= Volumetric Electron Microscopy =

Electron microscopy method for ultrastructure/cellular imaging

Volumetric Electron Microscopy (Volume EM) is an electron microscopy method used to generate 3D reconstructions of thick (>500 nm) samples. The initial role of electron microscopes in imaging two-dimensional slices (TEM) or a specimen surface (SEM with secondary electrons) has also increasingly expanded into the depth of samples. An early example of these volume EM workflows was simply to stack TEM images of serial sections cut through a sample. The next development was virtual reconstruction of a thick section (200-500 nm) volume by backprojection of a set of images taken at different tilt angles - TEM tomography.

==Description==

To acquire volume EM datasets of larger depths than TEM tomography (micrometers or millimeters in the z axis), a series of images taken through the sample depth can be used.
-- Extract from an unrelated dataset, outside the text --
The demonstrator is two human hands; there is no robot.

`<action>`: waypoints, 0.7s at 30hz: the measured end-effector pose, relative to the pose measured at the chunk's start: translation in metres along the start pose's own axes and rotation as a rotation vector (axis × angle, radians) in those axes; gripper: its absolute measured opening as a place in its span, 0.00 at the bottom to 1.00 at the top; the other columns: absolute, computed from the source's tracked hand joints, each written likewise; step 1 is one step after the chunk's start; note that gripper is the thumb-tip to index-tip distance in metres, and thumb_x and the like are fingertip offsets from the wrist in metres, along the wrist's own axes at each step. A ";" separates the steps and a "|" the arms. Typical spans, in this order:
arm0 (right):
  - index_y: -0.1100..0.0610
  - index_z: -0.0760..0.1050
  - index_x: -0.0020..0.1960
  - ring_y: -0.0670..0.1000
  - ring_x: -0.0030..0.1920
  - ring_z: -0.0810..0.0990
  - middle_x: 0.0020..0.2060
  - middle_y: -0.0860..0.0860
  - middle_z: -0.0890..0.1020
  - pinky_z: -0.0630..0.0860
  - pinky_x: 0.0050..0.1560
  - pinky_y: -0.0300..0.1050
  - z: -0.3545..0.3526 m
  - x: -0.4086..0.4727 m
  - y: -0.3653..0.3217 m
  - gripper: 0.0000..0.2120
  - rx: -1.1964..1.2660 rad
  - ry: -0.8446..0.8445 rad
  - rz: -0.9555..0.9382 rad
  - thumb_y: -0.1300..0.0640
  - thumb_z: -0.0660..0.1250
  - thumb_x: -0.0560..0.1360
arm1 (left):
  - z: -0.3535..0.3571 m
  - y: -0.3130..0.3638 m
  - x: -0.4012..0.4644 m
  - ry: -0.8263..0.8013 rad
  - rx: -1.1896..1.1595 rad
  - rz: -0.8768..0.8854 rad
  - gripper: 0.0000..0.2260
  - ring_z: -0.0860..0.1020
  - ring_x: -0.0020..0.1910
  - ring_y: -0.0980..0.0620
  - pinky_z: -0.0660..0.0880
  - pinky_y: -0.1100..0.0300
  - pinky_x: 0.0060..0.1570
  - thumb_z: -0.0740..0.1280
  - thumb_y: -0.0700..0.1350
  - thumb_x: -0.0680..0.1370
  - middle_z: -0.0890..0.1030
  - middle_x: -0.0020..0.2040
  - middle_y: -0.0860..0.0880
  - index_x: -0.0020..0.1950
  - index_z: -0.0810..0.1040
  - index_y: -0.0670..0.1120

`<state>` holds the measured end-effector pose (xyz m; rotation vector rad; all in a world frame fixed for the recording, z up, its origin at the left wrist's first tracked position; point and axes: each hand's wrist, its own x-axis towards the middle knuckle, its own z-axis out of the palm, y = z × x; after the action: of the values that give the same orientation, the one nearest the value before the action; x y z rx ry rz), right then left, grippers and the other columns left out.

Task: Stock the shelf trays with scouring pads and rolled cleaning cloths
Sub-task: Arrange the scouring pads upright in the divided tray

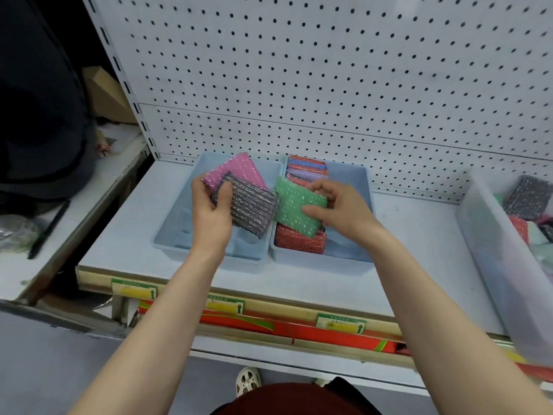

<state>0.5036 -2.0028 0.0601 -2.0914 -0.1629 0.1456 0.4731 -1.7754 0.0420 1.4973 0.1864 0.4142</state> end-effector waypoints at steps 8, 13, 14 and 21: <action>0.47 0.77 0.54 0.52 0.48 0.79 0.48 0.46 0.83 0.75 0.48 0.48 0.006 -0.024 0.010 0.11 -0.557 -0.011 -0.162 0.57 0.72 0.73 | -0.001 -0.003 -0.001 0.052 -0.016 0.027 0.07 0.75 0.47 0.60 0.72 0.66 0.51 0.62 0.43 0.82 0.76 0.52 0.50 0.58 0.67 0.45; 0.48 0.77 0.59 0.56 0.53 0.80 0.53 0.49 0.84 0.75 0.52 0.50 0.026 -0.035 0.018 0.13 -0.718 -0.107 -0.185 0.53 0.70 0.75 | 0.000 -0.005 -0.008 0.051 -0.011 0.025 0.06 0.75 0.47 0.60 0.72 0.67 0.51 0.62 0.42 0.82 0.76 0.52 0.50 0.57 0.67 0.46; 0.48 0.77 0.61 0.55 0.55 0.80 0.55 0.48 0.84 0.76 0.53 0.50 0.025 -0.036 0.017 0.14 -0.704 -0.098 -0.173 0.50 0.70 0.76 | -0.001 -0.005 -0.009 0.055 -0.011 0.021 0.06 0.75 0.47 0.61 0.72 0.67 0.51 0.62 0.42 0.82 0.76 0.52 0.51 0.57 0.67 0.46; 0.51 0.83 0.56 0.54 0.53 0.80 0.52 0.49 0.84 0.75 0.51 0.48 0.024 -0.030 0.013 0.10 -0.705 -0.004 -0.221 0.50 0.69 0.77 | -0.003 -0.010 -0.013 0.058 -0.016 0.002 0.06 0.76 0.48 0.62 0.73 0.63 0.53 0.62 0.43 0.82 0.76 0.52 0.53 0.58 0.67 0.47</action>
<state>0.4707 -1.9936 0.0382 -2.7496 -0.5038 -0.0539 0.4618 -1.7775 0.0299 1.4704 0.2271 0.4596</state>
For example, ribbons of serial sections can be imaged in a TEM as described above, and when thicker sections are used, serial TEM tomography can be used to increase the z-resolution. More recently, back scattered electron (BSE) images can be acquired of a larger series of sections collected on silicon wafers, known as SEM array tomography. An alternative approach is to use BSE SEM to image the block surface instead of the section, after each section has been removed. By this method, an ultramicrotome installed in an SEM chamber can increase automation of the workflow; the specimen block is loaded in the chamber and the system programmed to continuously cut and image through the sample. This is known as serial block face SEM. A related method uses focused ion beam milling instead of an ultramicrotome to remove sections. In these serial imaging methods, the output is essentially a sequence of images through a specimen block that can be digitally aligned in sequence and thus reconstructed into a volume EM dataset. The increased volume available in these methods has expanded the capability of electron microscopy to address new questions, such as mapping neural connectivity in the brain, and membrane contact sites between organelles.